What is needed — Count every line below that holds the word "normal", and give the number with no other words.

Working data —
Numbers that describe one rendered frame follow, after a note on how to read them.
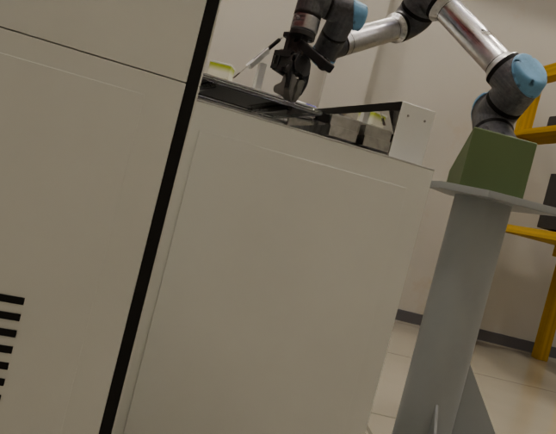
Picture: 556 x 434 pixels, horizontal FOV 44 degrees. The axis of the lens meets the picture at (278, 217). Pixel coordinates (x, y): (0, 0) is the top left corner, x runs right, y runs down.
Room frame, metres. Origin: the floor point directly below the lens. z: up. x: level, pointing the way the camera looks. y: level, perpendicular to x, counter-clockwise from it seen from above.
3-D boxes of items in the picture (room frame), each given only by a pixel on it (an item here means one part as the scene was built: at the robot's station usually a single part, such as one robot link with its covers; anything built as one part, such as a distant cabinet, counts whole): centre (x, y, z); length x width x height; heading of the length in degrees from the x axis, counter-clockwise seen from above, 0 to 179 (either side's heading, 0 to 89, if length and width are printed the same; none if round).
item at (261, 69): (2.11, 0.18, 1.03); 0.06 x 0.04 x 0.13; 110
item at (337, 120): (1.80, -0.10, 0.89); 0.08 x 0.03 x 0.03; 110
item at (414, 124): (1.91, -0.17, 0.89); 0.55 x 0.09 x 0.14; 20
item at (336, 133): (1.95, -0.05, 0.87); 0.36 x 0.08 x 0.03; 20
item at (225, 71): (2.21, 0.29, 1.00); 0.07 x 0.07 x 0.07; 84
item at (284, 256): (1.95, 0.12, 0.41); 0.96 x 0.64 x 0.82; 20
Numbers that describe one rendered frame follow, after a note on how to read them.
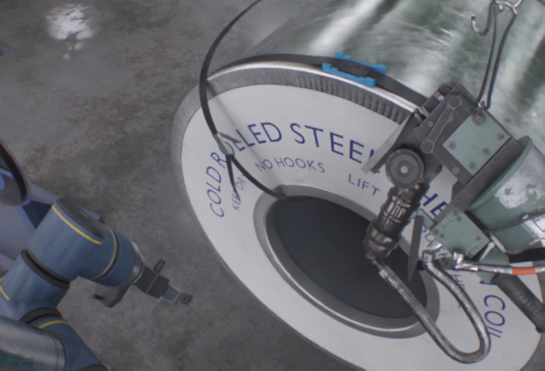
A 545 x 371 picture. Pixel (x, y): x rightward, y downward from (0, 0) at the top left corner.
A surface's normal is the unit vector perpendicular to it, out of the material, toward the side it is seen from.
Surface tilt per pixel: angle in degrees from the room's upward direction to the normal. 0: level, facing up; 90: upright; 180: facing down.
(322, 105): 90
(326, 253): 33
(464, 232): 58
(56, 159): 0
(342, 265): 18
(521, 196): 49
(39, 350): 73
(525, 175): 37
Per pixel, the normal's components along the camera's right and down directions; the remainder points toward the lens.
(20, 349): 0.95, -0.17
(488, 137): -0.38, 0.22
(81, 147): -0.07, -0.69
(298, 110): -0.59, 0.61

Written solution — 3